*** RECORDS PROVIDED ***

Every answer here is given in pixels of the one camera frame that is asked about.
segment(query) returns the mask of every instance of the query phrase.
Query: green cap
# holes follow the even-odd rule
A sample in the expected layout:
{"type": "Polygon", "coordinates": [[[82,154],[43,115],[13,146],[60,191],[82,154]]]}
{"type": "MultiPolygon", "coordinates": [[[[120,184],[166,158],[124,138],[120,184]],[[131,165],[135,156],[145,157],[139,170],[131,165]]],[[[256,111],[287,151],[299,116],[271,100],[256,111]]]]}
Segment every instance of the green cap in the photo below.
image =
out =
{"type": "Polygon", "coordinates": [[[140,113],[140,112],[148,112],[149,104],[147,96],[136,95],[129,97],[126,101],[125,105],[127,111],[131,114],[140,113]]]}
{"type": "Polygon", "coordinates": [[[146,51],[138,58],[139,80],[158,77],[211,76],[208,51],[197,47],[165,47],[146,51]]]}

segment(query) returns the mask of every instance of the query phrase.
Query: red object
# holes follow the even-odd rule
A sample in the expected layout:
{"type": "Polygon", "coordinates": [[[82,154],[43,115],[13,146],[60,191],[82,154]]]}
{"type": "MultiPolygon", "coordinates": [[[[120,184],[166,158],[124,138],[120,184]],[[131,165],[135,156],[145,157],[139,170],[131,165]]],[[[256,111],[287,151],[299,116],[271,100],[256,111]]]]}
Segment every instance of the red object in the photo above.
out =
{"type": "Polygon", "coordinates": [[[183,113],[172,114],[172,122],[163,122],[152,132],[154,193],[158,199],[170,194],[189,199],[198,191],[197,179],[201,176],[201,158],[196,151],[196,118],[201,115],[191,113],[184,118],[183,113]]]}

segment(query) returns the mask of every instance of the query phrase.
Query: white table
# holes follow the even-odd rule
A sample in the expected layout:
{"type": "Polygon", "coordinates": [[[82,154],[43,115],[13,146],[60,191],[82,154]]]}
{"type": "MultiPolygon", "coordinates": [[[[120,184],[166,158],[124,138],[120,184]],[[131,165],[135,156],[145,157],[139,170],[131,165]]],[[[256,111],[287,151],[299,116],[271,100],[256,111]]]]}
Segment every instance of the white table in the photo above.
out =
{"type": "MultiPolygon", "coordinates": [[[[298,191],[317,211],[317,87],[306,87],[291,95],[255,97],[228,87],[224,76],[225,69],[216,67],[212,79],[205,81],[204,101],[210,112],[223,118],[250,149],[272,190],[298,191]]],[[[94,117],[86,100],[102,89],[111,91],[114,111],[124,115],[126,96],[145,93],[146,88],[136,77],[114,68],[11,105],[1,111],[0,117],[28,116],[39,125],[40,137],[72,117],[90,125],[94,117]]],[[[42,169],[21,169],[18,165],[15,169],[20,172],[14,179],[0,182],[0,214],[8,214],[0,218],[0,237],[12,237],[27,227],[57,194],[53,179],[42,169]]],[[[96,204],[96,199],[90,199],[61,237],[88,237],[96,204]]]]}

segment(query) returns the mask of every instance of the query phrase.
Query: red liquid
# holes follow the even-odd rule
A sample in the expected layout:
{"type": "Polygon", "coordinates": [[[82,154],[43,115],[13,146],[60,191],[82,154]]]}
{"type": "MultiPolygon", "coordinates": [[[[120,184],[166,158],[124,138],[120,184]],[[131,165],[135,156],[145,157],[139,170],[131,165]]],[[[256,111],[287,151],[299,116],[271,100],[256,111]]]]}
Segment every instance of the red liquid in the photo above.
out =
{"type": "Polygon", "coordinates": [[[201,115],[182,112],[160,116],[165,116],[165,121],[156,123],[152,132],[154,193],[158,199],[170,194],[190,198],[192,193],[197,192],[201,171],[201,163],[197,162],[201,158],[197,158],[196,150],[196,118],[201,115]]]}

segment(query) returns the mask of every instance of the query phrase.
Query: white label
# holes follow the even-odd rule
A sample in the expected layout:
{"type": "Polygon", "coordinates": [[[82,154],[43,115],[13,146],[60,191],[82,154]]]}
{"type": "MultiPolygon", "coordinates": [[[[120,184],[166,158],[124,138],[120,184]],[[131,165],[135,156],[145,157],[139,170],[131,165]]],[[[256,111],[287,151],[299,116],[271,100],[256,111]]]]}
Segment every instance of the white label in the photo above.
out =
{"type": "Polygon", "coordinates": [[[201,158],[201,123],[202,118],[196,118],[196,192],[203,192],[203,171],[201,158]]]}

*** End of RECORDS PROVIDED ***

▸ TO DO:
Please reproduce exactly the lines from the first one of the records above through the line containing "Query: red object", both included, and nothing else.

▸ ANSWER SECTION:
Every answer here is given in pixels of the one camera frame that is asked about.
segment(query) returns the mask of every instance of the query phrase.
Query: green cap
# holes follow the even-odd rule
A sample in the expected layout:
{"type": "Polygon", "coordinates": [[[82,154],[43,115],[13,146],[60,191],[82,154]]]}
{"type": "MultiPolygon", "coordinates": [[[[120,184],[166,158],[124,138],[120,184]],[[131,165],[135,156],[145,157],[139,170],[131,165]]],[[[256,111],[287,151],[299,116],[271,100],[256,111]]]]}
Segment every instance of the green cap in the photo below.
image =
out =
{"type": "Polygon", "coordinates": [[[140,113],[140,112],[148,112],[149,104],[147,96],[136,95],[129,97],[126,101],[125,105],[127,111],[131,114],[140,113]]]}
{"type": "Polygon", "coordinates": [[[146,51],[138,58],[139,80],[158,77],[211,76],[208,51],[197,47],[165,47],[146,51]]]}

segment(query) returns the mask of every instance of the query phrase.
Query: red object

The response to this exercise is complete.